Exercise aim> Below are the entries; give again exactly the lines from the one mentioning "Outline every instance of the caster" through the one mentioning "POLYGON ((116 222, 110", inclusive.

[Stored data entries]
-------

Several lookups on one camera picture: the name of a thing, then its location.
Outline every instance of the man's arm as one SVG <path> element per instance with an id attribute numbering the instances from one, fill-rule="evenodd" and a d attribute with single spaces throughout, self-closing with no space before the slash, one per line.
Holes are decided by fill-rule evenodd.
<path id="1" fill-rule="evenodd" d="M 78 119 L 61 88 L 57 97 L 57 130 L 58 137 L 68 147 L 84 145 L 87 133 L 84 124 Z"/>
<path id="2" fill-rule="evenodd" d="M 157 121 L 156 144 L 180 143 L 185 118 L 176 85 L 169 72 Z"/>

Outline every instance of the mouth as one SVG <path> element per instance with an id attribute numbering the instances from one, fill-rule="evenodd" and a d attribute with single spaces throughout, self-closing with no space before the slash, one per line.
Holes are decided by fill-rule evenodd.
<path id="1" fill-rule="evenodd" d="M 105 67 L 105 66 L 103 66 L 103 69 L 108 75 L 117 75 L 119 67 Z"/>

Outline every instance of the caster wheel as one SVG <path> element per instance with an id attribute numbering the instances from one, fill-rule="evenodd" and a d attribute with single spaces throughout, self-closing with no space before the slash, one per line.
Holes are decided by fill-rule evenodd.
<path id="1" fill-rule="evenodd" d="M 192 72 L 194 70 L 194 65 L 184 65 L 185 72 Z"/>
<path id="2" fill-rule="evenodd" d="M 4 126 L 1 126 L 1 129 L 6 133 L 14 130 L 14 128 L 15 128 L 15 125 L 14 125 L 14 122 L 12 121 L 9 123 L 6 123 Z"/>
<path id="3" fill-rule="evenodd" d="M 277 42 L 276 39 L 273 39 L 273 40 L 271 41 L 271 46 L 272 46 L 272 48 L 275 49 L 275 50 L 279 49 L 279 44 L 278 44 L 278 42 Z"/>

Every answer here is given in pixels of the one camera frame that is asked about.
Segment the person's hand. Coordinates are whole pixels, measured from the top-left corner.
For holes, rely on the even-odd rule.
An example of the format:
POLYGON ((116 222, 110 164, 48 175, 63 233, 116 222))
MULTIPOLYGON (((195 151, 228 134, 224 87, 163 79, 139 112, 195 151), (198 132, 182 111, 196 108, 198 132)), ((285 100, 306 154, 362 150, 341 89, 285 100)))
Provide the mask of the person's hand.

-------

Output of the task>
Outline every instance of the caster wheel as one SVG <path> element per instance with an id attribute numbering the instances from one, fill-rule="evenodd" and a d attribute with single spaces throughout, self-closing with no space before the slash, one per line.
Holes are decided by fill-rule evenodd.
<path id="1" fill-rule="evenodd" d="M 192 72 L 194 70 L 194 65 L 184 65 L 185 72 Z"/>
<path id="2" fill-rule="evenodd" d="M 4 126 L 1 126 L 1 129 L 6 133 L 14 130 L 14 128 L 15 128 L 15 125 L 14 125 L 14 122 L 12 121 L 9 123 L 6 123 Z"/>
<path id="3" fill-rule="evenodd" d="M 277 42 L 276 39 L 273 39 L 273 40 L 271 41 L 271 46 L 272 46 L 272 48 L 275 49 L 275 50 L 279 49 L 279 44 L 278 44 L 278 42 Z"/>

Every answer here is given in pixels of the one camera frame that is asked about.
Segment the person's hand. Coordinates are whole pixels, measured from the top-left corner.
For holes, rely on the even-odd rule.
An example of the format:
POLYGON ((116 222, 110 164, 48 175, 63 233, 116 222))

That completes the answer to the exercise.